- **Activity**:
Among the entries below, how many lines include "pink"? Give the number alone.

>>>>

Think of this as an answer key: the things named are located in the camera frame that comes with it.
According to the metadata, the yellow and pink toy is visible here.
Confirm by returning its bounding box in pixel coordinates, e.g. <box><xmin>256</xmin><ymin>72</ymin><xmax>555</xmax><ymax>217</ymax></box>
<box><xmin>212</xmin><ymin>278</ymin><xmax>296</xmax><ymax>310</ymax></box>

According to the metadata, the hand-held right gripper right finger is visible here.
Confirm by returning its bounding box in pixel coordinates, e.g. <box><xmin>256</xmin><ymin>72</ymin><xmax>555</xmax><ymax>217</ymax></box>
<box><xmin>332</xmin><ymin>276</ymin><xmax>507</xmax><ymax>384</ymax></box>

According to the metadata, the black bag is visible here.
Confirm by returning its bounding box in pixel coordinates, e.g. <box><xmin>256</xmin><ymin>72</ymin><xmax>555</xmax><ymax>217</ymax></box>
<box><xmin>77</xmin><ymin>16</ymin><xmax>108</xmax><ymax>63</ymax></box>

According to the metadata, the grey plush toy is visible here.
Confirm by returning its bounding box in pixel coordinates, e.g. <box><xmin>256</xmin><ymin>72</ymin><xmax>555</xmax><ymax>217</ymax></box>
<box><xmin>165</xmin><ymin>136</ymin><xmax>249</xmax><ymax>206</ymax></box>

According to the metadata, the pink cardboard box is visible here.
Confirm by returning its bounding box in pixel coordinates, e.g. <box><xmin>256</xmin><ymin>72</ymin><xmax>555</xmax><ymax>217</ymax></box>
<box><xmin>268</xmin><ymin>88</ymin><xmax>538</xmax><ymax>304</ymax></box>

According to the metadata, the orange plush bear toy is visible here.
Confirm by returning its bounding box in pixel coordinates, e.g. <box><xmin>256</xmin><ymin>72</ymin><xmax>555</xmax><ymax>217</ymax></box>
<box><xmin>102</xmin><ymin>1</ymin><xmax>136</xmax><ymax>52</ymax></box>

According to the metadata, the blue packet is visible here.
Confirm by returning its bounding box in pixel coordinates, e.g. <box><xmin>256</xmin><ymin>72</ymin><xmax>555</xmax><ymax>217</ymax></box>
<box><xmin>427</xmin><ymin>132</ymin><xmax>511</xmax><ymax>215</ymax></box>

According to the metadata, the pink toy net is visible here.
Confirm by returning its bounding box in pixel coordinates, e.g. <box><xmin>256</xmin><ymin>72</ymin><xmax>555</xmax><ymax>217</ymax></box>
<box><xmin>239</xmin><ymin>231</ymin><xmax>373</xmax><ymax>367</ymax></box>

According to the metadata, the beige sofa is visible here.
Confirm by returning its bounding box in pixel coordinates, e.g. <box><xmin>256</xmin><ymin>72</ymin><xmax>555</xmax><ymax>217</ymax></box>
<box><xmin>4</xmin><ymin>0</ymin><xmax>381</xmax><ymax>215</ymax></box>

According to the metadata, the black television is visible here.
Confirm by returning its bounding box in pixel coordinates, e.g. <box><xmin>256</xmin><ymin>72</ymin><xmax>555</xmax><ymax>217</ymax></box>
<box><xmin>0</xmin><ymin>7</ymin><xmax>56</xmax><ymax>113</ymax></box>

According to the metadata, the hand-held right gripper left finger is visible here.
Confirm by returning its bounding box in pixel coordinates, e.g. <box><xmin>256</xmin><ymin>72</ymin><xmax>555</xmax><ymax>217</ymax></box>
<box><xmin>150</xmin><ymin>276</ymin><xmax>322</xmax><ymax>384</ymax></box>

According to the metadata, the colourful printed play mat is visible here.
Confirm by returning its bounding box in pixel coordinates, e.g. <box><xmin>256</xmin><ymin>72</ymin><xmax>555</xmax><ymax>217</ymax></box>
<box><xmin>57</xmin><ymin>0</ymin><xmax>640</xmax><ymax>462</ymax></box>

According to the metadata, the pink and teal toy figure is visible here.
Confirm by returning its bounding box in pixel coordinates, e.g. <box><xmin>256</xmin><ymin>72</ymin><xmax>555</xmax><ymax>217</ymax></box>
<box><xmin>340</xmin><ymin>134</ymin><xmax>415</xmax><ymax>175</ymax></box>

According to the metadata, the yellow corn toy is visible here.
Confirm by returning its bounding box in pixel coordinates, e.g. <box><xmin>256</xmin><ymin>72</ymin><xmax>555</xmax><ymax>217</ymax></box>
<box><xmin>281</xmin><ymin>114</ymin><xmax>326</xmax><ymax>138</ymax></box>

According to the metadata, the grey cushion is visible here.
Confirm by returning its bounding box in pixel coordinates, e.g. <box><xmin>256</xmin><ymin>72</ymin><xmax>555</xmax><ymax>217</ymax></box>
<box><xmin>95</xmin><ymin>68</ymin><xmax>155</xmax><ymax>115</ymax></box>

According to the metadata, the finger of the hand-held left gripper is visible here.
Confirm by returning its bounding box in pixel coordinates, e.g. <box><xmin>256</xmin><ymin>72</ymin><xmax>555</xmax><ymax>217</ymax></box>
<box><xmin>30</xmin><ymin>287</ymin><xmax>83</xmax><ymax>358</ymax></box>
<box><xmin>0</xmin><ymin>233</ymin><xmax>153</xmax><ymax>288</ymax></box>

<<<<

- **Task response**:
4